- _Task requirements_: Although the records include pictures, the copy should not; write out exactly the lines from the first through the line with "Locate the teal".

- _Information shown_:
◆ ◆ ◆ ◆
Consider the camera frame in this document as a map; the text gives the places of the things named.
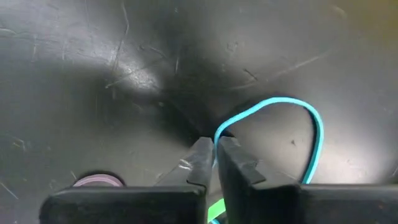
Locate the purple rubber band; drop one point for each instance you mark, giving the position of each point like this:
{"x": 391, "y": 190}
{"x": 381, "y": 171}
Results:
{"x": 98, "y": 180}

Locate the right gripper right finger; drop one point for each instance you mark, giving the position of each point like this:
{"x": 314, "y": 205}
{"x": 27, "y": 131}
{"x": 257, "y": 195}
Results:
{"x": 311, "y": 205}

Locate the teal rubber band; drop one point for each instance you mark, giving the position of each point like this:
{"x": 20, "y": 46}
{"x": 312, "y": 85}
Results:
{"x": 280, "y": 99}

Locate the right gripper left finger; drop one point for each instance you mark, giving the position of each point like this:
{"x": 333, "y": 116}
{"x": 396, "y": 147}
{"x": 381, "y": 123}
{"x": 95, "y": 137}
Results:
{"x": 124, "y": 205}

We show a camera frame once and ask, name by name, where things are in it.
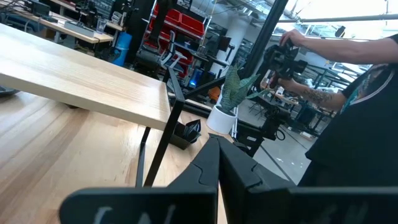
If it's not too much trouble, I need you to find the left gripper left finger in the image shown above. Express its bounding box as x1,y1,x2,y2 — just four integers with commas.
58,134,220,224

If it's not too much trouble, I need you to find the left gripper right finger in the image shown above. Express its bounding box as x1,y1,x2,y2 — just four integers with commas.
219,136,398,224

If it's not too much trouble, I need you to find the black wavy square plate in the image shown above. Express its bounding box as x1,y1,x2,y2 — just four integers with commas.
169,119,202,151

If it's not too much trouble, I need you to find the potted snake plant white pot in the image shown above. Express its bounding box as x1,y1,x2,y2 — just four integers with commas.
206,63,271,135

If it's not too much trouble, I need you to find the person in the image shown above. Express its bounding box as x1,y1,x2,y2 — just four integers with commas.
278,29,398,187

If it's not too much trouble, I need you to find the person's hand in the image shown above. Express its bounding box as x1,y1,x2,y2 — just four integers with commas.
276,77,301,94
279,29,307,48

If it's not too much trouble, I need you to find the grey office chair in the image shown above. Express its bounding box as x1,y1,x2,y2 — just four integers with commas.
157,30,189,74

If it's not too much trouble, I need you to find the blue cylindrical bin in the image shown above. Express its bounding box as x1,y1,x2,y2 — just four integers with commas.
112,30,133,68

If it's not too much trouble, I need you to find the red bin storage rack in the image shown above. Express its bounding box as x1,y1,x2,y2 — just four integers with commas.
141,1,208,78

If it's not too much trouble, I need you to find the wooden workbench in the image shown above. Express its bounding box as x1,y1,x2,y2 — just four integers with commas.
0,0,115,44

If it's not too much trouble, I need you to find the clear plastic cup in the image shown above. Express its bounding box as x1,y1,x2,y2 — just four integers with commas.
95,17,108,34

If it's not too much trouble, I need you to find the grey box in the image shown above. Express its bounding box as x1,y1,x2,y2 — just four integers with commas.
63,21,96,38

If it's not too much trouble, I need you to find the wooden riser shelf black frame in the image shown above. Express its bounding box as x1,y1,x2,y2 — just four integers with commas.
0,23,187,188

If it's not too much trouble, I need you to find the black overhead rig frame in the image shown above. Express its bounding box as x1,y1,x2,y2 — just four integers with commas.
241,0,290,80
◆ ◆ ◆ ◆
- _Response to this exercise_:
Consider the camera frame in this document as a map; the text gives the places of the things named.
Locate the purple rubber band; drop one point for each instance you mark, giving the position of each point like this:
{"x": 391, "y": 190}
{"x": 381, "y": 171}
Results:
{"x": 98, "y": 180}

Locate the right gripper right finger; drop one point for each instance you mark, giving the position of each point like this:
{"x": 314, "y": 205}
{"x": 27, "y": 131}
{"x": 257, "y": 195}
Results:
{"x": 311, "y": 205}

Locate the teal rubber band; drop one point for each instance you mark, giving the position of each point like this:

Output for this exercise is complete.